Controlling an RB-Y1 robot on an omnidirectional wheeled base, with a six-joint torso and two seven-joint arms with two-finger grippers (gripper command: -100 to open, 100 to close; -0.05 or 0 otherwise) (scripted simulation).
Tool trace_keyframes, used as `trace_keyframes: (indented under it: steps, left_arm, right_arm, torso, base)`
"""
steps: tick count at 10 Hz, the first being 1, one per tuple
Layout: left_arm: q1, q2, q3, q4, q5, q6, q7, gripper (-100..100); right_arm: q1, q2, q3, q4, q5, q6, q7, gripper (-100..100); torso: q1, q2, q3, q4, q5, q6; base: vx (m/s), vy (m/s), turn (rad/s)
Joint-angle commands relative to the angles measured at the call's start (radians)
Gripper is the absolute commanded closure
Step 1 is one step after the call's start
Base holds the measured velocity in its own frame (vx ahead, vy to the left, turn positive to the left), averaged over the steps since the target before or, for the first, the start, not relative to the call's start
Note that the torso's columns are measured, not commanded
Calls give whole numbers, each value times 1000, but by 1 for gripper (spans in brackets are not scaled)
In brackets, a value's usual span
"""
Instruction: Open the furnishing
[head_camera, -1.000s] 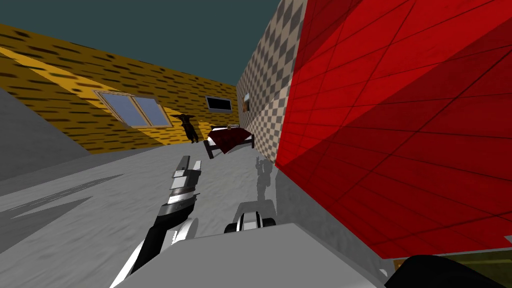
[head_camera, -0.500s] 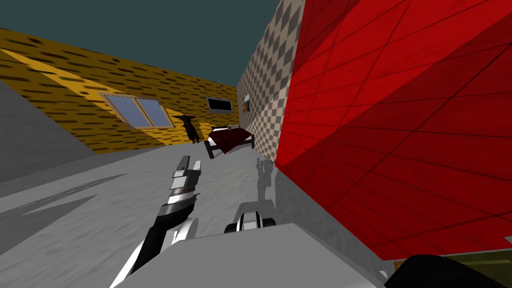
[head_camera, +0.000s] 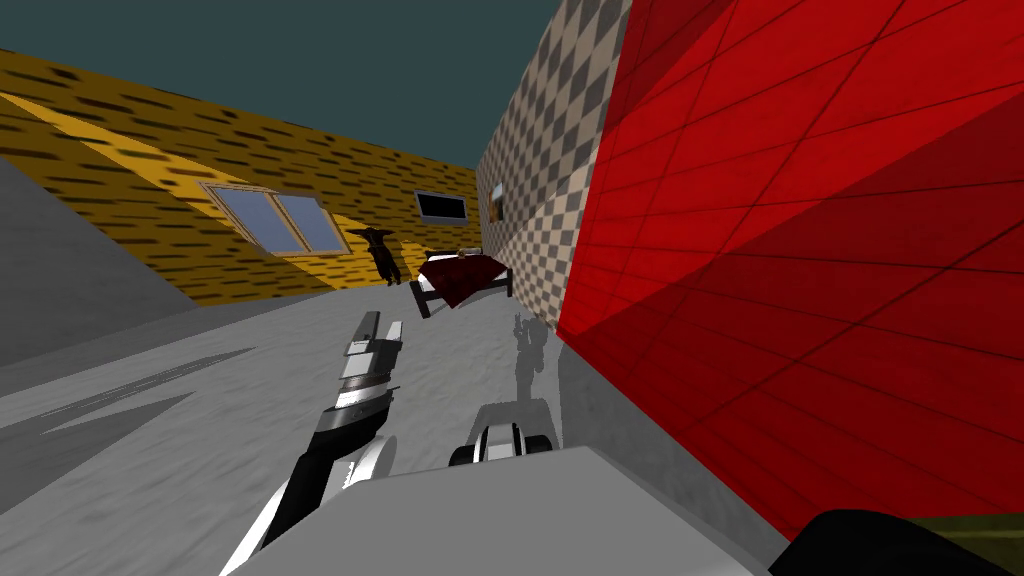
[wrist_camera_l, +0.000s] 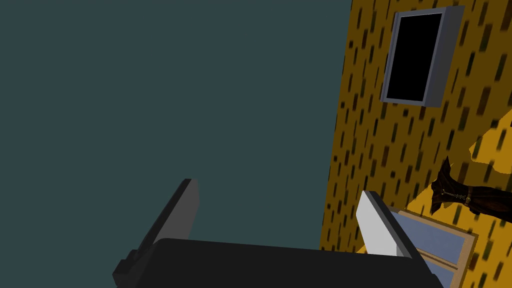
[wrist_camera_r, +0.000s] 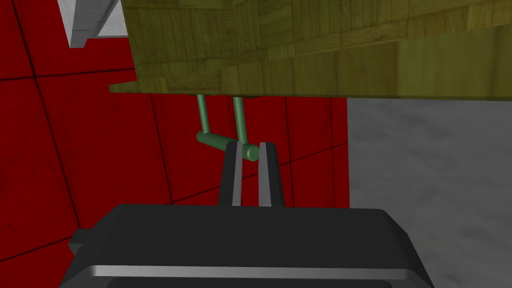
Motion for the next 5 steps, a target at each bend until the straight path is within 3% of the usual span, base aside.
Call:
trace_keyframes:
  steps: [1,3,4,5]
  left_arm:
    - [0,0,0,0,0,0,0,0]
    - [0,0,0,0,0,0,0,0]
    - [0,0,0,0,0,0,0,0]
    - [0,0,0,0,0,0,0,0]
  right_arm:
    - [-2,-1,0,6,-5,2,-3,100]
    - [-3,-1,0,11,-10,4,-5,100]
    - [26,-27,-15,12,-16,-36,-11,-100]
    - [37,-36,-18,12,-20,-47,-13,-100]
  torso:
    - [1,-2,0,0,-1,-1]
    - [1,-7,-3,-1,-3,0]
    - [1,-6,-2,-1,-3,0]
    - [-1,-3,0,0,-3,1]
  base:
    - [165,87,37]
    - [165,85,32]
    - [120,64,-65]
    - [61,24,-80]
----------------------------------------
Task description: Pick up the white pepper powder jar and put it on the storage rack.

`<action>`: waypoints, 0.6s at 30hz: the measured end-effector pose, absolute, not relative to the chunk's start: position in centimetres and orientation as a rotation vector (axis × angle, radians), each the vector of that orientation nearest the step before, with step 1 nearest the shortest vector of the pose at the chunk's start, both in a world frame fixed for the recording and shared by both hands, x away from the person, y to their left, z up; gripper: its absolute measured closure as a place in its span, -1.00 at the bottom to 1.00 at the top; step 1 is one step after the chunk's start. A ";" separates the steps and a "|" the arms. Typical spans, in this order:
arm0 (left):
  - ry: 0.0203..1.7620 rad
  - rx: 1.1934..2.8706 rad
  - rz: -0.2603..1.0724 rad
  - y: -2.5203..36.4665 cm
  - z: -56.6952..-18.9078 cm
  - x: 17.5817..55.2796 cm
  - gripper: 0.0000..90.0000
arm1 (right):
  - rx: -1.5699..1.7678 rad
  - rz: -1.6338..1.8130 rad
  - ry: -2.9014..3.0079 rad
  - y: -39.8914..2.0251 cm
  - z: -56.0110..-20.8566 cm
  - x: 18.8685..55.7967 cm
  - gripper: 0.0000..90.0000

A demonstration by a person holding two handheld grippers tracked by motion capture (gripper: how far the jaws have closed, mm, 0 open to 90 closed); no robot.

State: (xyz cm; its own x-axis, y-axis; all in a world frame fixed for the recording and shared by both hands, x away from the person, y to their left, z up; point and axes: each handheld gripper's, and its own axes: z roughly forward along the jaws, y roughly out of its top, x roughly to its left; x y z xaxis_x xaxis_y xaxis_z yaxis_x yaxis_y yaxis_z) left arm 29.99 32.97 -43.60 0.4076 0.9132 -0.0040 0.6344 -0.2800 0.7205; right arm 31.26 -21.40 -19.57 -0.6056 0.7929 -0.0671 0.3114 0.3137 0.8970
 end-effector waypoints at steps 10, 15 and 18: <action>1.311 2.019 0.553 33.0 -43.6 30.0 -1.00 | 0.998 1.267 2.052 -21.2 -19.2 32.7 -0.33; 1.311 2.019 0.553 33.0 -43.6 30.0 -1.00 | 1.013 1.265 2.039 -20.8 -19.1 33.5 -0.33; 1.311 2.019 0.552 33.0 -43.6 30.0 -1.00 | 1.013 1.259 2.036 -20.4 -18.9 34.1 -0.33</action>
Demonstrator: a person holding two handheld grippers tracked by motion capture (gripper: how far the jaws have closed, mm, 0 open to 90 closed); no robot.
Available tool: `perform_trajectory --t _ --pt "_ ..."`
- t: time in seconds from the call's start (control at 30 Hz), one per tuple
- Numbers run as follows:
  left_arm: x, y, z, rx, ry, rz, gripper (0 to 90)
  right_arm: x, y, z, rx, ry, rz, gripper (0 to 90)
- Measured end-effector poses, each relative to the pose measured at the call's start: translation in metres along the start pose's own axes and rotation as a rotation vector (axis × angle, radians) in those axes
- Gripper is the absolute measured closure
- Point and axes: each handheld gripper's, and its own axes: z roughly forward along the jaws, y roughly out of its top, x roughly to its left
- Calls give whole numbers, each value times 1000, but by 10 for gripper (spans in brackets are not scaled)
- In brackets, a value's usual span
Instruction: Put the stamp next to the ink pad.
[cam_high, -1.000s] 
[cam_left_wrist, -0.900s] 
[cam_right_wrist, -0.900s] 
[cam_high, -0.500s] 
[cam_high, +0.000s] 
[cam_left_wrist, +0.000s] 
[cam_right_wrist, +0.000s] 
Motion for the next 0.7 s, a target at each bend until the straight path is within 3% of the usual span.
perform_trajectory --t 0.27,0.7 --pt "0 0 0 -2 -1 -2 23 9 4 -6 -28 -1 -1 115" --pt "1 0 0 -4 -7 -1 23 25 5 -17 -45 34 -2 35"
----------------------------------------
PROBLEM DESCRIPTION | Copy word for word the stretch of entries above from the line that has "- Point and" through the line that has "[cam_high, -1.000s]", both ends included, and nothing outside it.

PROBLEM SOLUTION |
- Point and axes: each handheld gripper's, and its own axes: z roughly forward along the jaws, y roughly out of its top, x roughly to its left
- Calls give whole numbers, each value times 1000, but by 10 for gripper (spans in brackets are not scaled)
- In brackets, a value's usual span
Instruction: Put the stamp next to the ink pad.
[cam_high, -1.000s] 

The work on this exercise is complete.